O atual vice-provedor da Santa Casa, Marco de Carvalho Dias, falou sobre a importância da verba para o hospital. “Esse dinheiro vem para dar tranquilidade ao serviço de urgência e emergência. O governo passado contribuiu com R$200 mil mensais que iam acabar agora e estávamos todos apavorados porque urgência é urgência, não tem como prevenir”, ressalta. Ele ainda fala sobre como será feito o uso do dinheiro. “Vai ser usado justamente no custeio da urgência e emergência, junto com uma verba de R$200 mil reais que já está contratualizada com a prefeitura. Os serviços de urgência e emergência custam, aproximadamente R$800 mil por mês porque tem médicos presenciais e todas as despesas de material médico-hospitalar”.

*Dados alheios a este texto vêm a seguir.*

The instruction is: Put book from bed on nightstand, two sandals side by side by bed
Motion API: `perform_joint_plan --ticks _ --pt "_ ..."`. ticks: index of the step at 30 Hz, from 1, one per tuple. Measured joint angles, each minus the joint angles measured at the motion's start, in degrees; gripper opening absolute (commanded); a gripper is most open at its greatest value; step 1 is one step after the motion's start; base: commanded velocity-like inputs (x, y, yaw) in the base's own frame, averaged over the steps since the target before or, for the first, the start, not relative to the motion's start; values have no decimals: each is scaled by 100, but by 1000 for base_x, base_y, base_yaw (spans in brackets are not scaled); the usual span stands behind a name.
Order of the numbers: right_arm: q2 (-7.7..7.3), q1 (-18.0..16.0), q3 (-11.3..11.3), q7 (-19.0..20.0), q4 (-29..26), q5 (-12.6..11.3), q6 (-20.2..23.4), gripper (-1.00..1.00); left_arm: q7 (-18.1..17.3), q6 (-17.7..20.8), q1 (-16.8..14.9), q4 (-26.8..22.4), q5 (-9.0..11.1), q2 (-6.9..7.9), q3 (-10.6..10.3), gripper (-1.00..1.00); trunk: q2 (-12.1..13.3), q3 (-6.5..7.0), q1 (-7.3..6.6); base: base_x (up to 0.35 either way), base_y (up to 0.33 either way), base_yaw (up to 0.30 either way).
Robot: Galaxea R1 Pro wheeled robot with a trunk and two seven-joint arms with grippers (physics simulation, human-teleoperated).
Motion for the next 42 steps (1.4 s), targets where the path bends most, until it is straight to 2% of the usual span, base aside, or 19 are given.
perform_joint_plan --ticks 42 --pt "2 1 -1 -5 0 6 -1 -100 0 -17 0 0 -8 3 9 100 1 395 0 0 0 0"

Já o representante do hospital Santa Lúcia, doutor Assad Aun Neto, falou sobre a importância da prefeitura trabalhar na integração de dois grandes hospitais, como o Santa Lúcia e a Santa Casa. ” A prefeitura trabalhando numa integração entre os hospitais que trabalham no SUS, tem uma finalidade muito importante, porque vai fazer da cidade um órgão completo no atendimento à saúde. Nunca houve essa preocupação, nesses últimos 20 anos, quer dizer, o que nós temos agora é uma possibilidade que eu estou enxergando de que a prefeitura vai ajudar na integração, o que representa os hospitais trabalharem em parceria”, finaliza.